▸ Problem details
Reply with nothing but how many lines in the entries below include "camera".

(Saved data entries)
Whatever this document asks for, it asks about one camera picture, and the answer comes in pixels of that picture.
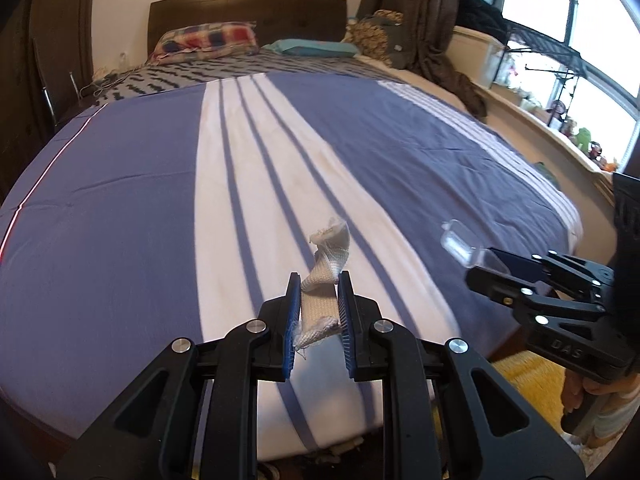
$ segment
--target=green plush toy
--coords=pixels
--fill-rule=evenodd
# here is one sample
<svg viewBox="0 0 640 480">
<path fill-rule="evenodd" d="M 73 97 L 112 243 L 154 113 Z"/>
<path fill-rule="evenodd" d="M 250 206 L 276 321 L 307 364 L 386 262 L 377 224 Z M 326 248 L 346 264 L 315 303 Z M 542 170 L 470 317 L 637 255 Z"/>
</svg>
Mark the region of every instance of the green plush toy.
<svg viewBox="0 0 640 480">
<path fill-rule="evenodd" d="M 578 149 L 585 155 L 589 153 L 589 144 L 591 142 L 591 132 L 587 128 L 580 128 L 578 134 L 575 136 Z"/>
</svg>

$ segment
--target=bed frame
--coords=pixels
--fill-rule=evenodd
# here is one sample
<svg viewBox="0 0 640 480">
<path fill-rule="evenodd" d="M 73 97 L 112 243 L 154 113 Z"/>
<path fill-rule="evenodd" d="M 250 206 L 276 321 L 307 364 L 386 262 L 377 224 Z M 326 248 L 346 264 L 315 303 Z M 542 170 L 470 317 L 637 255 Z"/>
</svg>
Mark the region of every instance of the bed frame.
<svg viewBox="0 0 640 480">
<path fill-rule="evenodd" d="M 347 0 L 160 0 L 149 9 L 147 52 L 169 30 L 213 22 L 255 22 L 260 46 L 285 38 L 340 41 Z"/>
</svg>

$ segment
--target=curtain
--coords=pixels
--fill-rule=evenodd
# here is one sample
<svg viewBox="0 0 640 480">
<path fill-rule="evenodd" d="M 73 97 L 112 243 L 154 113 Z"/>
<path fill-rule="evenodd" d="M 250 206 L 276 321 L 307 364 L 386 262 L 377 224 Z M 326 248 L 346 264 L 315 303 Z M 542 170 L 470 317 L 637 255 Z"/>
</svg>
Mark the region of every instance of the curtain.
<svg viewBox="0 0 640 480">
<path fill-rule="evenodd" d="M 458 0 L 361 0 L 358 17 L 376 10 L 404 14 L 408 68 L 457 95 L 469 113 L 486 117 L 486 106 L 469 78 L 453 69 L 445 51 L 453 36 Z"/>
</svg>

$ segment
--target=silver screw
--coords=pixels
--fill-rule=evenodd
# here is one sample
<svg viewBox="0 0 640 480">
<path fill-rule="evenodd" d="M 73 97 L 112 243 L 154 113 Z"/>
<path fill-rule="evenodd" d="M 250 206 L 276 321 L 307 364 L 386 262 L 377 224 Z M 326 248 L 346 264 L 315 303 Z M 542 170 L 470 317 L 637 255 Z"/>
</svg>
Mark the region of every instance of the silver screw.
<svg viewBox="0 0 640 480">
<path fill-rule="evenodd" d="M 388 319 L 379 319 L 373 324 L 373 328 L 384 334 L 386 332 L 391 332 L 394 329 L 394 324 Z"/>
<path fill-rule="evenodd" d="M 184 337 L 176 339 L 171 343 L 171 350 L 177 354 L 184 354 L 189 348 L 191 348 L 191 341 Z"/>
<path fill-rule="evenodd" d="M 463 354 L 469 350 L 469 345 L 466 344 L 466 341 L 462 341 L 462 339 L 452 339 L 449 341 L 449 349 L 454 354 Z"/>
<path fill-rule="evenodd" d="M 267 328 L 267 324 L 261 319 L 252 319 L 246 324 L 246 329 L 252 334 L 259 334 Z"/>
</svg>

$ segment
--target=bed
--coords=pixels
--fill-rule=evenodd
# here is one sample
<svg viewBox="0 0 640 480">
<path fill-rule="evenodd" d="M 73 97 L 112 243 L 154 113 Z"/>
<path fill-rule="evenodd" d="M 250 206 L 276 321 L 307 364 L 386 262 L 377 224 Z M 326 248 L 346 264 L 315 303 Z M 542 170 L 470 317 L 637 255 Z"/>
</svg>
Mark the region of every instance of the bed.
<svg viewBox="0 0 640 480">
<path fill-rule="evenodd" d="M 255 20 L 261 44 L 339 40 L 345 16 L 343 0 L 164 0 L 149 45 L 216 20 Z M 446 92 L 367 60 L 261 55 L 168 65 L 174 79 L 136 71 L 25 170 L 0 209 L 0 387 L 14 406 L 78 436 L 173 338 L 220 338 L 305 276 L 308 236 L 332 216 L 350 226 L 357 294 L 485 355 L 514 321 L 466 289 L 442 224 L 522 255 L 574 250 L 568 198 Z M 381 423 L 380 385 L 348 379 L 336 336 L 258 388 L 261 459 Z"/>
</svg>

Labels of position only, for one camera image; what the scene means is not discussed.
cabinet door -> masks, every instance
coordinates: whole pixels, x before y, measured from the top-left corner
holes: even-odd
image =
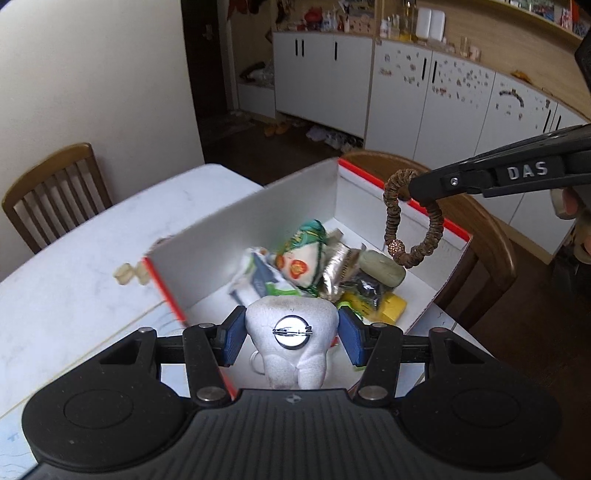
[[[510,225],[554,255],[574,224],[554,213],[550,192],[528,192],[523,195]]]
[[[284,113],[301,116],[301,47],[298,34],[273,34],[273,63],[275,67],[275,108]]]
[[[373,39],[333,36],[333,85],[328,125],[357,137],[365,135]]]
[[[556,107],[556,101],[497,73],[476,155],[550,132]],[[475,198],[497,218],[509,223],[523,194]]]
[[[474,156],[495,72],[433,53],[415,161],[437,168]]]
[[[413,157],[431,79],[431,55],[411,44],[376,44],[365,148]]]
[[[305,33],[298,37],[301,68],[296,80],[301,89],[299,116],[329,125],[332,105],[333,35]]]
[[[585,125],[587,120],[582,116],[578,116],[564,105],[558,105],[556,107],[556,113],[554,114],[554,121],[550,127],[551,132],[555,132],[560,128],[574,127],[575,125]]]

chair back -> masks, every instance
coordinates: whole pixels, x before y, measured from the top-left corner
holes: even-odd
[[[50,155],[23,174],[2,200],[6,216],[33,253],[112,205],[88,143]]]

white table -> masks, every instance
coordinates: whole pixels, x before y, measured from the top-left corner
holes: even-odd
[[[15,451],[20,414],[34,391],[141,325],[161,333],[177,327],[153,284],[120,286],[115,269],[134,265],[159,238],[261,188],[219,165],[195,168],[89,220],[0,283],[0,455],[8,458],[0,457],[0,465],[12,465],[0,468],[0,478],[17,478],[31,466],[30,453],[15,460],[2,452]],[[479,345],[435,305],[409,333],[426,335],[434,326]],[[422,370],[403,365],[397,393],[412,388]]]

slipper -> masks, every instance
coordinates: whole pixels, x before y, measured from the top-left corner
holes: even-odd
[[[283,135],[285,132],[287,132],[290,129],[290,124],[288,124],[287,122],[281,122],[279,125],[277,125],[277,129],[275,130],[275,133],[277,135]]]
[[[277,130],[278,125],[269,124],[265,127],[265,136],[267,138],[272,137],[275,135],[275,130]]]

doorway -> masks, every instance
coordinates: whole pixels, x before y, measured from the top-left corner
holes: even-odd
[[[187,67],[197,123],[228,111],[216,0],[181,0]]]

▸ Exercise response
2